__RECORDS SHOWN__
┌──

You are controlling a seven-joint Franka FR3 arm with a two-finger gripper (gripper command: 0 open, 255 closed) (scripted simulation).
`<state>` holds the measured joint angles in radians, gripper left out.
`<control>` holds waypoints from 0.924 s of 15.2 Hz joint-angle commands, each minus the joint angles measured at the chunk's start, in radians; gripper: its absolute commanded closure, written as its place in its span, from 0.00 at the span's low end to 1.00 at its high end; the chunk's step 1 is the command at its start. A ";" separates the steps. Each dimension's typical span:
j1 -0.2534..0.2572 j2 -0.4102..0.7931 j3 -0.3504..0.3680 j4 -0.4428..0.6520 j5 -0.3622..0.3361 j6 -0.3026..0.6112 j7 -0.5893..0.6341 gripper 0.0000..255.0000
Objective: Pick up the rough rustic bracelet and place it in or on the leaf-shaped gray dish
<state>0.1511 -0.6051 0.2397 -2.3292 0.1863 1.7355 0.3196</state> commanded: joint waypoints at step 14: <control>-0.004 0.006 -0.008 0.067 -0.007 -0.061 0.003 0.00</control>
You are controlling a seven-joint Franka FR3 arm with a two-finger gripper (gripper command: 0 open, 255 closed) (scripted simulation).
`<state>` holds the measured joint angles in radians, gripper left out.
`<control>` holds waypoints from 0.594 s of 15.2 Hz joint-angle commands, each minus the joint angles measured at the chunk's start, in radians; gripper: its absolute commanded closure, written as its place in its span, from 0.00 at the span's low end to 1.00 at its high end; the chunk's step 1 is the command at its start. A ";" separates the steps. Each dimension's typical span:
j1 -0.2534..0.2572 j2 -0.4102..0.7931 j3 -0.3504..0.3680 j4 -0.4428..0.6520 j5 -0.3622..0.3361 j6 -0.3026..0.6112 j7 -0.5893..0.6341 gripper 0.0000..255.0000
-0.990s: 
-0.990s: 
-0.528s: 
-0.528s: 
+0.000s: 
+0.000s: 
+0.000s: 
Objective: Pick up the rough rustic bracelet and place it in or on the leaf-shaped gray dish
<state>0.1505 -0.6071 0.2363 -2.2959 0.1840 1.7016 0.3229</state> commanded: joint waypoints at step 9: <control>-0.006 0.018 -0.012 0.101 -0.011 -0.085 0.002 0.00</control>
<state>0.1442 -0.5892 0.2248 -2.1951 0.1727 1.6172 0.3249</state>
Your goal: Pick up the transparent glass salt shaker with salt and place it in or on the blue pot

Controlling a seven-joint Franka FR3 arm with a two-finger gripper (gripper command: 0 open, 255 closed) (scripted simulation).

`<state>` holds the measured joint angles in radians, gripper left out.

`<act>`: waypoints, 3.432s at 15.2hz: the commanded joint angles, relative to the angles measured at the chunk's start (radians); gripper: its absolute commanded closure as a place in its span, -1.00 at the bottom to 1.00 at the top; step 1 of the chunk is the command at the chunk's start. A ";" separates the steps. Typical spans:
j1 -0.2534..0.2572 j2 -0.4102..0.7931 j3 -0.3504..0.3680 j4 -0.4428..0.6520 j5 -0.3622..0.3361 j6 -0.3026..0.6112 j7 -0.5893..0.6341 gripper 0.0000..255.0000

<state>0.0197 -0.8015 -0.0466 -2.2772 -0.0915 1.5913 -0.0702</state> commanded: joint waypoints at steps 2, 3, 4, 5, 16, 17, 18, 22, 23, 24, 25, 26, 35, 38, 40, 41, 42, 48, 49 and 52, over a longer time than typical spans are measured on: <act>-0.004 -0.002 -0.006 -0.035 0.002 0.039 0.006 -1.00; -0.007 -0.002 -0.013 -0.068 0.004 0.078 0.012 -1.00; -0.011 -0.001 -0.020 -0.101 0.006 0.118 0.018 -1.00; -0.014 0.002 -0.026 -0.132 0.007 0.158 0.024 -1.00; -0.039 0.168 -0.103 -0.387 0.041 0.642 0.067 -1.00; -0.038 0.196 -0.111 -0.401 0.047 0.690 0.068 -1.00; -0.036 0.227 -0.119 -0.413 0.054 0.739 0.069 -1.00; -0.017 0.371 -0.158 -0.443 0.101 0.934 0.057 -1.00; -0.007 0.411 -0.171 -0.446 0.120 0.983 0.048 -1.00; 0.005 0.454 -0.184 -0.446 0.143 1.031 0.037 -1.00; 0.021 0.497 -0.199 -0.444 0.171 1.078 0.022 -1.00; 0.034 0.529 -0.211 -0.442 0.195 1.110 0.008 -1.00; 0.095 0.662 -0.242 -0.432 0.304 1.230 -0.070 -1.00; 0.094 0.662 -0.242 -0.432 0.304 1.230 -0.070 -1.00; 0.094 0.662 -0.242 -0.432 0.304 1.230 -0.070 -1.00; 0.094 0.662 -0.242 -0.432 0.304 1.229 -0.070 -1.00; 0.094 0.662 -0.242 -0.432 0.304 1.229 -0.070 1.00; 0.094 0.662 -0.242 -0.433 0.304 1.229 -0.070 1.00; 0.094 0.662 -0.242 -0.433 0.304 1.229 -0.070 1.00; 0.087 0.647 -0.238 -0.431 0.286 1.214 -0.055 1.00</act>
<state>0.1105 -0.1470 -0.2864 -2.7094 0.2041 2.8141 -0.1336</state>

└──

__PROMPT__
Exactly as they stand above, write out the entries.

__ANSWER__
You are controlling a seven-joint Franka FR3 arm with a two-finger gripper (gripper command: 0 open, 255 closed) (scripted simulation).
`<state>` holds the measured joint angles in radians, gripper left out.
`<control>` holds waypoints from 0.924 s of 15.2 Hz joint-angle commands, each minus the joint angles measured at the chunk's start, in radians; gripper: its absolute commanded closure, written as its place in its span, from 0.00 at the span's low end to 1.00 at its high end; the chunk's step 1 is the command at its start. A ";" separates the steps. Each dimension's typical span:
j1 -0.2534..0.2572 j2 -0.4102..0.7931 j3 -0.3504..0.3680 j4 -0.4428..0.6520 j5 -0.3622..0.3361 j6 -0.3026..0.6112 j7 -0.5893..0.6341 gripper 0.0000..255.0000
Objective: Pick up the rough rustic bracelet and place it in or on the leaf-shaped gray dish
<state>0.1511 -0.6051 0.2397 -2.3292 0.1863 1.7355 0.3196</state> commanded: joint waypoints at step 14: <control>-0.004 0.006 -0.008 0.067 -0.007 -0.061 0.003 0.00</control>
You are controlling a seven-joint Franka FR3 arm with a two-finger gripper (gripper command: 0 open, 255 closed) (scripted simulation).
`<state>` holds the measured joint angles in radians, gripper left out.
`<control>` holds waypoints from 0.594 s of 15.2 Hz joint-angle commands, each minus the joint angles measured at the chunk's start, in radians; gripper: its absolute commanded closure, written as its place in its span, from 0.00 at the span's low end to 1.00 at its high end; the chunk's step 1 is the command at its start. A ";" separates the steps. Each dimension's typical span:
j1 -0.2534..0.2572 j2 -0.4102..0.7931 j3 -0.3504..0.3680 j4 -0.4428..0.6520 j5 -0.3622..0.3361 j6 -0.3026..0.6112 j7 -0.5893..0.6341 gripper 0.0000..255.0000
-0.990s: 
-0.990s: 
-0.528s: 
-0.528s: 
+0.000s: 
+0.000s: 
+0.000s: 
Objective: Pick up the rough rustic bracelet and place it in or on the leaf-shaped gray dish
<state>0.1505 -0.6071 0.2363 -2.2959 0.1840 1.7016 0.3229</state> commanded: joint waypoints at step 9: <control>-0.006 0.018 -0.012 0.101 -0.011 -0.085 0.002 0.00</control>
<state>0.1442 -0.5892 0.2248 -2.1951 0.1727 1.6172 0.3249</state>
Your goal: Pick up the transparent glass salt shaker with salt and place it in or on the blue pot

Controlling a seven-joint Franka FR3 arm with a two-finger gripper (gripper command: 0 open, 255 closed) (scripted simulation).

`<state>` holds the measured joint angles in radians, gripper left out.

`<act>`: waypoints, 3.432s at 15.2hz: the commanded joint angles, relative to the angles measured at the chunk's start (radians); gripper: its absolute commanded closure as a place in its span, -1.00 at the bottom to 1.00 at the top; step 1 of the chunk is the command at the chunk's start. A ";" separates the steps. Typical spans:
j1 -0.2534..0.2572 j2 -0.4102..0.7931 j3 -0.3504..0.3680 j4 -0.4428..0.6520 j5 -0.3622..0.3361 j6 -0.3026..0.6112 j7 -0.5893..0.6341 gripper 0.0000..255.0000

<state>0.0197 -0.8015 -0.0466 -2.2772 -0.0915 1.5913 -0.0702</state> commanded: joint waypoints at steps 2, 3, 4, 5, 16, 17, 18, 22, 23, 24, 25, 26, 35, 38, 40, 41, 42, 48, 49 and 52, over a longer time than typical spans are measured on: <act>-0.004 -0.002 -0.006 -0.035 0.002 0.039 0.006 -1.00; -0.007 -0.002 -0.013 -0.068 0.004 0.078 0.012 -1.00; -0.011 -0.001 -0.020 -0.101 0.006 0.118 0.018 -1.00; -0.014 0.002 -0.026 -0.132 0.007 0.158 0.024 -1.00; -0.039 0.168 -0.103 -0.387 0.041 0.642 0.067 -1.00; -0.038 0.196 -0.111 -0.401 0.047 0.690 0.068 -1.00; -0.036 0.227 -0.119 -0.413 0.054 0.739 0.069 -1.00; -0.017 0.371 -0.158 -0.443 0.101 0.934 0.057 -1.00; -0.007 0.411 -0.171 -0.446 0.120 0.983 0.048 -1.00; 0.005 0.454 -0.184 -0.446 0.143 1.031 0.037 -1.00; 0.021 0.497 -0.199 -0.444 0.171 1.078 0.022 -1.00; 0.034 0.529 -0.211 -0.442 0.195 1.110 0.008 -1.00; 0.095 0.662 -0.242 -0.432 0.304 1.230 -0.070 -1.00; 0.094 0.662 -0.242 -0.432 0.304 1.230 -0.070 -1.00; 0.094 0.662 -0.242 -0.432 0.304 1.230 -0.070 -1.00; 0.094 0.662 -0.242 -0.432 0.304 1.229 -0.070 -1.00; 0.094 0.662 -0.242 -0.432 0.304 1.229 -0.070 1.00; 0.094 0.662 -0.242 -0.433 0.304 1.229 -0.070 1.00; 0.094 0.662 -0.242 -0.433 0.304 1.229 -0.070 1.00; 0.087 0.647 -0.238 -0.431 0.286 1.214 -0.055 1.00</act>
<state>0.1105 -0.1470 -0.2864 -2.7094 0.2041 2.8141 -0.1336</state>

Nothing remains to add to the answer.